It wasn’t until the early 1800s that people started recognizing dinosaur bones for what they were. Prior to that, it’s entirely plausible to believe misinterpretations of those same bones gave rise to the world’s dragon legends, but finally in 1822 the scientific study of dinosaur bones became a legitimate field of research known as paleontology.

It’s no surprise that as paleontologists came to better understand what these dinosaurs were and how some of them behaved, their findings sparked the public imagination. They also inspired writers Jules Verne, Arthur Conan Doyle and Edgar Rice Burroughs, all of whom, in books like Journey to the Center of the Earth, The Lost World, and The Land that Time Forgot, would speculate about what might happen if modern, civilized men were to discover living dinosaurs. The general consensus was things would probably not end well.

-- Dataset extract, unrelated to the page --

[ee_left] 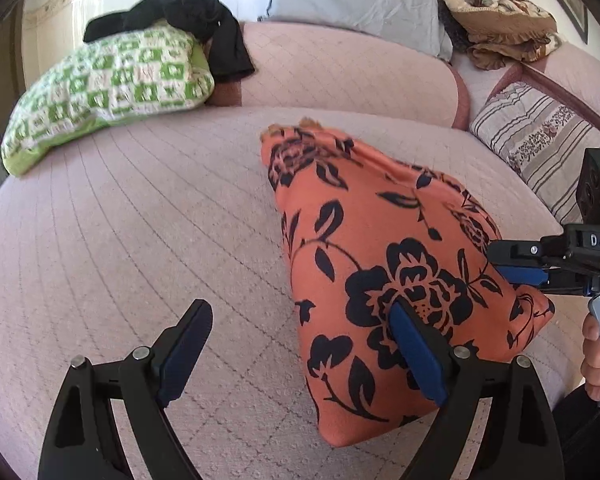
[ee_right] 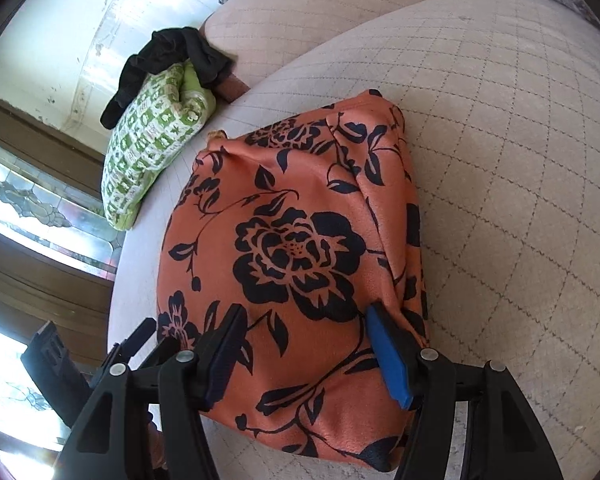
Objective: Fold small clothes
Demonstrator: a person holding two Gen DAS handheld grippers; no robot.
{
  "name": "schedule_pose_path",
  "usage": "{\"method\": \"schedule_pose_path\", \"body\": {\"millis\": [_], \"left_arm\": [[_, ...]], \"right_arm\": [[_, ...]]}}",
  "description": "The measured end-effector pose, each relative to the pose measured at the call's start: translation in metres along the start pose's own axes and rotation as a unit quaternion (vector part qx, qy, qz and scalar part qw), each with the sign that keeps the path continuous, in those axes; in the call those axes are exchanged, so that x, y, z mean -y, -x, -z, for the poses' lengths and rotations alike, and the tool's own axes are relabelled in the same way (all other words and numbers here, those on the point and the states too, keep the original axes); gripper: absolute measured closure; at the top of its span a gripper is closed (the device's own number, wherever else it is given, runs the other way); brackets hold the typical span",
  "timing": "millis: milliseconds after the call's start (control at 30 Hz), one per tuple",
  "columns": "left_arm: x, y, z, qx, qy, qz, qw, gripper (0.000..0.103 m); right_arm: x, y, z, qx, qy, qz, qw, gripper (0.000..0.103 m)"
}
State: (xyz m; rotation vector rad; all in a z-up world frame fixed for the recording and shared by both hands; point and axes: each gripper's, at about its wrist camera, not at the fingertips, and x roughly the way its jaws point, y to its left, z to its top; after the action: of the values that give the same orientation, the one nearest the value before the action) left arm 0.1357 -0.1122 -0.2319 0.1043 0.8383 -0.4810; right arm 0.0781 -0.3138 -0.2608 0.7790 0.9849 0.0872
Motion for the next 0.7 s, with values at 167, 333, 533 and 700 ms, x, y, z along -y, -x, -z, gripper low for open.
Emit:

The advent of motion pictures at the beginning of the 20th century opened up a whole new world for creative storytelling. As early filmmakers played around with cameras just to see what these new gadgets could do, the results tended to be more experimental than narrative in nature. Although the films were interesting in themselves, they didn’t exactly send mainstream audiences flocking to the local bijou.

It didn’t take long, however, for another experimenter named Winsor McCay to come up with the notion of a “moving cartoon.” McCay, the newspaper cartoonist who’d created the popular Little Nemo strip, saw the possibilities of film and began conducting a few tests.

He produced a stack of drawings, each only slightly different from the one preceding it, and shot them all in sequence, one frame each. In 1911, he premiered the world’s first animated cartoon, which perhaps not surprisingly was based on Little Nemo. Not much happens in the film, but he did prove that a drawing (or in this case 4,000 drawings) could be made to move realistically on the screen. Another, longer film, The Story of a Mosquito (or How a Mosquito Operates), appeared about a year later.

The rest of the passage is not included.